[DATA Boundary: Start]

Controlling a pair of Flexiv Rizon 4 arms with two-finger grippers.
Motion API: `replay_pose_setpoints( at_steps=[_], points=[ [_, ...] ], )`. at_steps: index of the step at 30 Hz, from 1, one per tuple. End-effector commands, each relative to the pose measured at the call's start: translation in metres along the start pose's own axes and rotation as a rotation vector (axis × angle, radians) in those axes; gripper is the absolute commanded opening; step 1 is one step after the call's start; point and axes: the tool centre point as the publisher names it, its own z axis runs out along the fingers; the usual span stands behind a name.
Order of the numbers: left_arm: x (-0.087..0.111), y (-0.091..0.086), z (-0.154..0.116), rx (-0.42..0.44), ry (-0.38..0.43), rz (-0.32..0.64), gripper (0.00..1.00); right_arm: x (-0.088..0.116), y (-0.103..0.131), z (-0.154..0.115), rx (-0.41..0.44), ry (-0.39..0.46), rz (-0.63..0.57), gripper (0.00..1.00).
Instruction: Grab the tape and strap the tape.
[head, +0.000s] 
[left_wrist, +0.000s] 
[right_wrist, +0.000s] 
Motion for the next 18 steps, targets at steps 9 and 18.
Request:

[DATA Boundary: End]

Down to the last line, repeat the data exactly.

Controlling a pair of Flexiv Rizon 4 arms with two-finger grippers.
Motion API: `replay_pose_setpoints( at_steps=[_], points=[ [_, ...] ], )`. at_steps: index of the step at 30 Hz, from 1, one per tuple. End-effector commands, each relative to the pose measured at the call's start: translation in metres along the start pose's own axes and rotation as a rotation vector (axis × angle, radians) in those axes; gripper is the absolute commanded opening; step 1 is one step after the call's start; point and axes: the tool centre point as the publisher names it, its own z axis runs out along the fingers; the usual span stands behind a name.
Order of the numbers: left_arm: x (-0.087..0.111), y (-0.091..0.086), z (-0.154..0.116), rx (-0.42..0.44), ry (-0.38..0.43), rz (-0.32..0.64), gripper (0.00..1.00); right_arm: x (-0.088..0.116), y (-0.103..0.131), z (-0.154..0.115), rx (-0.41..0.44), ry (-0.39..0.46), rz (-0.63..0.57), gripper (0.00..1.00).
Instruction: Grab the tape and strap the tape.
[head, +0.000s] 
[left_wrist, +0.000s] 
[right_wrist, +0.000s] 
Motion for the next 18 steps, targets at steps 9 and 18.
Request:

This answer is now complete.